- _EXERCISE PROMPT_
Everything in the listing below except the pictures should be reproduced exactly.

==*==

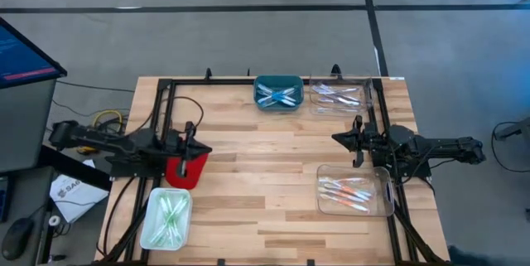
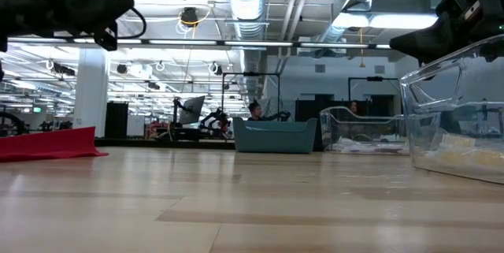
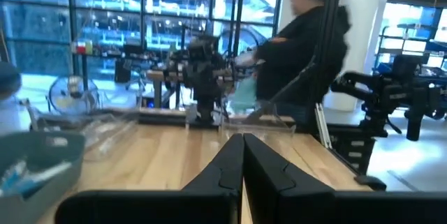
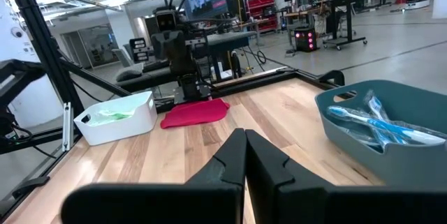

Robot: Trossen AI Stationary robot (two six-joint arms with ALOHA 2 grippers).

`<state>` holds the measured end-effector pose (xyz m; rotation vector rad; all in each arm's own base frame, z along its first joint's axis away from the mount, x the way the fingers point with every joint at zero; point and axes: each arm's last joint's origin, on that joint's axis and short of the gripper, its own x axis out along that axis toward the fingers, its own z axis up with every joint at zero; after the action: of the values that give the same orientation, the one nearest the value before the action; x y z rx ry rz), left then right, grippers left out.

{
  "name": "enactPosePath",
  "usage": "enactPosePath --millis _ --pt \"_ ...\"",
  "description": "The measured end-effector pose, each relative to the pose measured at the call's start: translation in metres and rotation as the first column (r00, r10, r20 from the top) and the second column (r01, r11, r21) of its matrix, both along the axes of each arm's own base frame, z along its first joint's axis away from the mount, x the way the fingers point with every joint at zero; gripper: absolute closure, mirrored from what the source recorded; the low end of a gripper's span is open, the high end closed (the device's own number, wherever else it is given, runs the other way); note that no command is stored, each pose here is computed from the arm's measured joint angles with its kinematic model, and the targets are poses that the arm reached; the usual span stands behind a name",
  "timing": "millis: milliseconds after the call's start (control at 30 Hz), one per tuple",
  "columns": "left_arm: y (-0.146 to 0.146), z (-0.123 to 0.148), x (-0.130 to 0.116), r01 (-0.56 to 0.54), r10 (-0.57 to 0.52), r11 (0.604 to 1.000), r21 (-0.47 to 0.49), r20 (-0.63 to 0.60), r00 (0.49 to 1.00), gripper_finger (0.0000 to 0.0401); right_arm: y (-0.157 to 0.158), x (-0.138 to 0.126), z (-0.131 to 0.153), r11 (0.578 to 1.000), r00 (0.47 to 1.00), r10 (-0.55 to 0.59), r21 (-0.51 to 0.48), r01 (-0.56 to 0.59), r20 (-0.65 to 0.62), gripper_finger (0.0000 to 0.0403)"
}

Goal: Pick & Place Toothbrushes
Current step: Return to Home Position

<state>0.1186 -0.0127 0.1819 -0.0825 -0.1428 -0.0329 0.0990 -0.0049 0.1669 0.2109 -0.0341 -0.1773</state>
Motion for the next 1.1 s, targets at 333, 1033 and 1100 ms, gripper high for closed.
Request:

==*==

- _RESULT FOR THIS EXERCISE_
Robot: Trossen AI Stationary robot (two six-joint arms with ALOHA 2 grippers).

`<state>` holds the measured end-effector pose (xyz m; rotation vector rad; all in each arm's own base frame, z along its first joint's axis away from the mount, x the way the fingers point with every joint at zero; point and axes: each arm's last joint's origin, on that joint's axis and short of the gripper, its own x axis out along that axis toward the fingers, its own z axis up with every joint at zero; after the action: of the values that give the same orientation, the one nearest the value before the action; x y z rx ry rz), left then right, grippers left out.

{
  "name": "enactPosePath",
  "usage": "enactPosePath --millis _ --pt \"_ ...\"",
  "description": "The measured end-effector pose, each relative to the pose measured at the call's start: translation in metres and rotation as the first column (r00, r10, r20 from the top) and the second column (r01, r11, r21) of its matrix, both along the axes of each arm's own base frame, z along its first joint's axis away from the mount, x the way the fingers point with every joint at zero; gripper: absolute closure, mirrored from what the source recorded; the low end of a gripper's span is open, the high end closed (the device's own number, wherever else it is given, runs the other way); note that no command is stored, each pose here is computed from the arm's measured joint angles with its kinematic model, and the targets are poses that the arm reached; the usual span stands behind a name",
  "timing": "millis: milliseconds after the call's start (control at 30 Hz), one per tuple",
  "columns": "left_arm: y (-0.146 to 0.146), z (-0.123 to 0.148), x (-0.130 to 0.116), r01 (-0.56 to 0.54), r10 (-0.57 to 0.52), r11 (0.604 to 1.000), r21 (-0.47 to 0.49), r20 (-0.63 to 0.60), r00 (0.49 to 1.00), gripper_finger (0.0000 to 0.0401); right_arm: y (-0.157 to 0.158), x (-0.138 to 0.126), z (-0.131 to 0.153), r11 (0.578 to 1.000), r00 (0.47 to 1.00), r10 (-0.55 to 0.59), r21 (-0.51 to 0.48), r01 (-0.56 to 0.59), r20 (-0.65 to 0.62), gripper_finger (0.0000 to 0.0403)"
}

Goal: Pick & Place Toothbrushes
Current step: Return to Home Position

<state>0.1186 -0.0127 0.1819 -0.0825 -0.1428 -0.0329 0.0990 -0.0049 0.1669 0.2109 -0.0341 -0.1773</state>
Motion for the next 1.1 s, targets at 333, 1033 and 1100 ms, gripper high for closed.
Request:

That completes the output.